En simplifiant, elle ressemblait à ça :

7h : Réveil
8h : Début des cours. Au début, il vaut mieux arriver plus tôt si vous voulez choisir votre place (une demi-heure suffit), ensuite vous pouvez venir un peu plus tard.
12h : Fin des cours. Je rentre à l’appart’, mange et fait une pause qui dure environ 1h.
13h-19h : Travail personnel. Je mets en page les cours du jour, imprime et apprends. Une fois ceci fait, je revois les cours de la veille. Je fais des pauses de 15-20 minutes quand je sature ou des QCMs (plus ludiques!).
19h-20h : Pause dîner/douche.
20h-22h : Travail personnel. Je finis de revoir les cours de la veille, si j’ai le temps je revois d’autres cours (ceux avec lesquels j’ai du mal) puis je vais me coucher. Et je ne travaillais jamais après 22h (22h30 à l’approche du concours), c’était une limite fixe.

Quels seraient vos conseils pour les futurs étudiant(e)s en PACES ?
J’ai surtout une chose à vous dire : vous n’êtes pas OBLIGES de mal vivre votre PACES. Oui, c’est une année difficile, avec des hauts et des bas, mais ce n’est pas l’enfer. Il faut aussi se ménager (soirée libre, rentrer chez soi le week-end, prendre des pauses, dormir, parler à des gens…) pour tenir jusqu’au bout et arriver dans de bonnes conditions le jour J.

Deuxième chose, écoutez-vous.
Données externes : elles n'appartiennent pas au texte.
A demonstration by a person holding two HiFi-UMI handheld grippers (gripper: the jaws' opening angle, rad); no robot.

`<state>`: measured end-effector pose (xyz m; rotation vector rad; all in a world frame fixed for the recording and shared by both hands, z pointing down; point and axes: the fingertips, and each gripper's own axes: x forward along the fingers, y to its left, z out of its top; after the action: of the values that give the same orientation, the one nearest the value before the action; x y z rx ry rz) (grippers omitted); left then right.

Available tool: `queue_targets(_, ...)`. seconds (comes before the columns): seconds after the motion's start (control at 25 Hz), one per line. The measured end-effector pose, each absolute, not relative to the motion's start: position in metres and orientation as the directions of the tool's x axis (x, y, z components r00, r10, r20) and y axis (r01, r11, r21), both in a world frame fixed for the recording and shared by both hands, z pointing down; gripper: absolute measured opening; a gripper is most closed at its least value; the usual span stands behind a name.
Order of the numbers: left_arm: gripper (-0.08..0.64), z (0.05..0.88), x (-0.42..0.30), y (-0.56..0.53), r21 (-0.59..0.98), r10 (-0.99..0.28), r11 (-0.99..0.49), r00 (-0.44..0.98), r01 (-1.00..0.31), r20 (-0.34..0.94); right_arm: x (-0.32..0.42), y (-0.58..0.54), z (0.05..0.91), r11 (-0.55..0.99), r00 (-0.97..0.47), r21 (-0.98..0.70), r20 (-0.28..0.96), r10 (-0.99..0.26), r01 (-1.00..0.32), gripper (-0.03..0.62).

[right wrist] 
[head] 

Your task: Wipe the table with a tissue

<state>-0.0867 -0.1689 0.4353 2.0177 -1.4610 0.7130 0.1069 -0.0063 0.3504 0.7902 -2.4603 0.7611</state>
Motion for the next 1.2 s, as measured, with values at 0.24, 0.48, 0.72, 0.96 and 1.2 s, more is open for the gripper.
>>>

Toutes les méthodes, tous les conseils que l’on peut vous donner ne vous serviront peut être à rien. C’est vous qui devez savoir comment vous fonctionnez, et c’est là que se fait la différence. La façon de faire des autres, laissez-là aux autres.
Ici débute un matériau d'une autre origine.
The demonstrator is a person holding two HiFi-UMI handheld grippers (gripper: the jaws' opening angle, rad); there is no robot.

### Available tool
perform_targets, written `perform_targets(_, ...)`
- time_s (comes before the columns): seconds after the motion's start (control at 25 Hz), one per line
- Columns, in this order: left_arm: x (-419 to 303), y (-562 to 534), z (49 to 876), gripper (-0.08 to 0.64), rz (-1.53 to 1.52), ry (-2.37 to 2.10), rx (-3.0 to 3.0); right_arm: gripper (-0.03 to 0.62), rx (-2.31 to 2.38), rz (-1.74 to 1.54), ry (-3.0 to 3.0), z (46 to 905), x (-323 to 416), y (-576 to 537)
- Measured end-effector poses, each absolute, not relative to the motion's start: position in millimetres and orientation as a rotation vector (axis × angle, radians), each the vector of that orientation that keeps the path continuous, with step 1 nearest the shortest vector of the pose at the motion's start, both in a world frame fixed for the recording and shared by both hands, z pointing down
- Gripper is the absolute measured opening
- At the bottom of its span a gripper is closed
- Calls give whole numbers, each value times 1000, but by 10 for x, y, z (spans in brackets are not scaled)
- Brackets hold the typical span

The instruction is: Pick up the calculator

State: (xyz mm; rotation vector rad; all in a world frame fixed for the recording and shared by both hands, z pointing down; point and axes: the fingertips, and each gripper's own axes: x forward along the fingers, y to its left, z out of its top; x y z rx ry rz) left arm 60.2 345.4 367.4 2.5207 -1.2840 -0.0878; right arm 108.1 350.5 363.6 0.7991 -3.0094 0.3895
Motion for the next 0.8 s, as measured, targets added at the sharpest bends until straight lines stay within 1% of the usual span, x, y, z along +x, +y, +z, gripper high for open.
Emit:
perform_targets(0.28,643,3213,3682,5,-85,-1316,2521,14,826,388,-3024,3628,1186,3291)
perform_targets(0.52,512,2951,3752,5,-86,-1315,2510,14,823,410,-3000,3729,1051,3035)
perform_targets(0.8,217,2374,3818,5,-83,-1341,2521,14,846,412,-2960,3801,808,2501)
Qu’est ce qui vous a fait réussir selon vous, par rapport aux autres étudiants ?
Mes facilités, c’est à dire ma capacité à comprendre facilement et à mémoriser assez vite. Mais ce qui fait la réussite ce n’est pas un détail, c’est un tout : l’organisation, la méthode, l’adaptation, etc…
Avoir des facilités n’est nullement un prérequis indispensable, et peut même être un handicap : combien de cracks de terminales ont échoué car… ils n’étaient pas habitués à travailler !
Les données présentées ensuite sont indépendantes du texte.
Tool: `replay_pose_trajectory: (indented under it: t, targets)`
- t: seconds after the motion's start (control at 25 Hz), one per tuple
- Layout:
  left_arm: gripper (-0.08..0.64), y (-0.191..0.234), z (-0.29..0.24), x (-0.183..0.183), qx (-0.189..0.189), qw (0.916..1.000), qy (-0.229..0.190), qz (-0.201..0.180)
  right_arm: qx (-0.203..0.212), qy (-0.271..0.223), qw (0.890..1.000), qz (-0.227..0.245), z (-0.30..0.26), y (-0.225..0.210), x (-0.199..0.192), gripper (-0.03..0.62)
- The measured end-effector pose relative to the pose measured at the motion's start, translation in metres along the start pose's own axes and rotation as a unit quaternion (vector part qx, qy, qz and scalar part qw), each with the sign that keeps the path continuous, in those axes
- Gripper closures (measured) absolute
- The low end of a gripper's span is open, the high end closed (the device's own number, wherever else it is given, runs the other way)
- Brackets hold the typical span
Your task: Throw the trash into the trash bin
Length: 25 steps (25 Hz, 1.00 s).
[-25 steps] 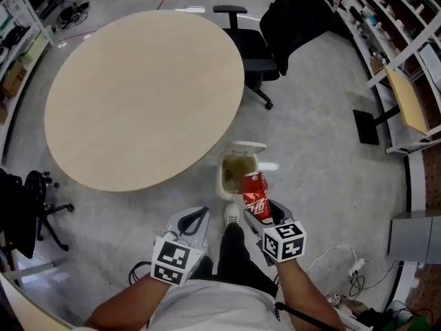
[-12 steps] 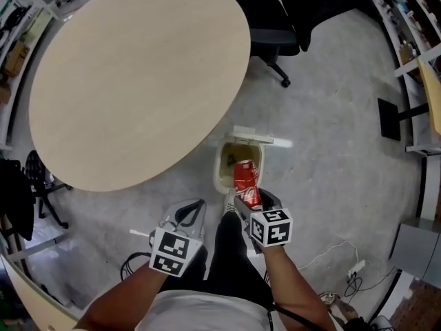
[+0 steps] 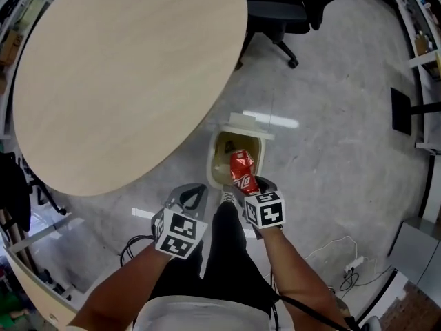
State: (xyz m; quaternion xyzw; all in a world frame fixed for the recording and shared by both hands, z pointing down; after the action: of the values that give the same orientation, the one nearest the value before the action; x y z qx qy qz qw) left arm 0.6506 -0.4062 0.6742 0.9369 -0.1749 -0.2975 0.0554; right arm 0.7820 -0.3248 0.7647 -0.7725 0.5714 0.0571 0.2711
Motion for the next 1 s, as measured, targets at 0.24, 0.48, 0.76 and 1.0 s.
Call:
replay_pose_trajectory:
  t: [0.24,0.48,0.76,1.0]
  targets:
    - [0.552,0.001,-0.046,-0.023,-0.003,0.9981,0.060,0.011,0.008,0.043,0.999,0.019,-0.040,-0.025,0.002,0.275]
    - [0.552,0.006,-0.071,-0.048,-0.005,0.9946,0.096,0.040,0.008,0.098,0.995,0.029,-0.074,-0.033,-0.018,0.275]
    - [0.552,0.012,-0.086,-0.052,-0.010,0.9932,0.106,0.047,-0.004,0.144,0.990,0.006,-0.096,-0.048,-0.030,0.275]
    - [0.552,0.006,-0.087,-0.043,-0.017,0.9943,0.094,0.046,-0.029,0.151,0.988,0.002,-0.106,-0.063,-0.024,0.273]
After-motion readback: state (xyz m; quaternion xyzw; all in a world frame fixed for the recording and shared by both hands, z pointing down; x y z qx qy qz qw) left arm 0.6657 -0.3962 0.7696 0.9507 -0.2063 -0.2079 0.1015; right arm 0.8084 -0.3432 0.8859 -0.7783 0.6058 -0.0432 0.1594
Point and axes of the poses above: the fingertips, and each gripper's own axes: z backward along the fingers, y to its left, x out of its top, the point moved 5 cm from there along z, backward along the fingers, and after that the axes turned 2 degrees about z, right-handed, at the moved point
Pour terminer, comment avez vous trouvé cette première année des études de santé ?
Avec tout ce que j’en avais entendu, je m’attendais vraiment à pire. Mais bon, c’est facile à dire quand on est passé.

C’est une année difficile, certes, mais quel que soit le résultat on en retire toujours quelque chose. C’est quand même une année où l’on se retrouve face à nous même, on découvre nos capacités et nos limites, ce qui nous motive, nos doutes, etc…
Il y a des bons moments aussi (oui oui, je vous assure!), on rencontre de nouvelles personnes qui sont dans la même situation que nous, un nouveau monde (la fac, la vie en presque autonomie pour beaucoup), bref, aussi éprouvante puisse-t-elle être, la PACES reste enrichissante.
Et on apprend à mieux profiter de la vie, une fois que c’est terminé !

Que pensez vous du site www.reussirmapaces.fr ?
Je ne l’ai pas connu avant ni pendant ma PACES, mais je le trouve très bien fait.